Thyroid, hormones and depression

Thyroid, hormones and depression

Due to its biology, women are more vulnerable to hormone-induced depression, indicates the doctor endocrinologist Douglas Villarroel. Thus, women are almost twice as likely as men to have a diagnosis of depression, and depression can occur at any age.

The relationship between the hormonal changes that a woman experiences throughout her life and her mood is not a simple relationship, nor is there a universal answer for all. Here the specialist offers some guidelines to understand these stages.

What do hormones have to do with depression?

The levels of certain hormones, such as those produced by the thyroid gland, can influence depression. Also, some symptoms of depression are associated with thyroid conditions. The same goes for other problems related to the menstrual cycle, such as PMS, perimenopause, and menopause.

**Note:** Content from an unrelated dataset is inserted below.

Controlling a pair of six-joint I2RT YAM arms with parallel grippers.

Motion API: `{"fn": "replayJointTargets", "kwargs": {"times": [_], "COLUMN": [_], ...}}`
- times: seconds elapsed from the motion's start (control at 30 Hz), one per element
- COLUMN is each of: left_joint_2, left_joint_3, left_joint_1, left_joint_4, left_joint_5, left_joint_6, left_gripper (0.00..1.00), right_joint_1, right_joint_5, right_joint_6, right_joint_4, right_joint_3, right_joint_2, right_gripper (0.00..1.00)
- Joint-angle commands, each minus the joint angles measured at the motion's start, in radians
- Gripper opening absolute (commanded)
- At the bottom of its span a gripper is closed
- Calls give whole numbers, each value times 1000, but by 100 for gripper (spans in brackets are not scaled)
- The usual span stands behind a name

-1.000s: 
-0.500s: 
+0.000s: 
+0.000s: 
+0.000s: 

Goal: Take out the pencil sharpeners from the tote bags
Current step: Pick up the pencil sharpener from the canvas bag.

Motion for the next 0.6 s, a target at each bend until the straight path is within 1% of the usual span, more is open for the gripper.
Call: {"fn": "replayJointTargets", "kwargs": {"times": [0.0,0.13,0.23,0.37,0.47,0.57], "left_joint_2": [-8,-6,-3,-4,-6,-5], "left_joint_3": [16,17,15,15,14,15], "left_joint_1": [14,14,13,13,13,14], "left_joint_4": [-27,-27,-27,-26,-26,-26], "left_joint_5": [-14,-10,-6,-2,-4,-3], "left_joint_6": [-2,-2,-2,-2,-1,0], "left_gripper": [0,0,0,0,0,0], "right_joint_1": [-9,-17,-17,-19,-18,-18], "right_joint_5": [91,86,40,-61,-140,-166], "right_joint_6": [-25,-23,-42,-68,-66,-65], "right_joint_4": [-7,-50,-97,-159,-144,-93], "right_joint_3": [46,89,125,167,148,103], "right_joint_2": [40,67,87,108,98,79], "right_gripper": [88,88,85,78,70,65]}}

Because there is a connection between symptoms of depression and other illnesses, blood tests are always ordered to avoid misdiagnosis. It is important to keep in mind that a person can have depression and thyroid problems at the same time.

Hormonal problems associated with depression

In general, women are more likely than men to develop thyroid problems. Women are also more likely than men to have depression. Due to their biology, women are more vulnerable to this common disease worldwide, as it is estimated to affect 3.8% of the population, including 5% of adults and 5.7% of the elderly 60 years, according to the World Health Organization.

Why are women more likely to suffer from depression?

The menstruation process involves fluctuations in the levels of estrogen and other hormones. Some before menstruation, have symptoms related to depression, such as sadness, irritability and fatigue. Signs that are part of premenstrual syndrome.

When pregnant, women are subject to physical and emotional changes caused in part by changes (highs and lows) in hormones. After pregnancy, hormonal disorders are greater. This process is a likely cause of “baby blues,” a mild type of depression that follows childbirth and usually resolves quickly. A more serious form, such as postpartum depression, can also occur.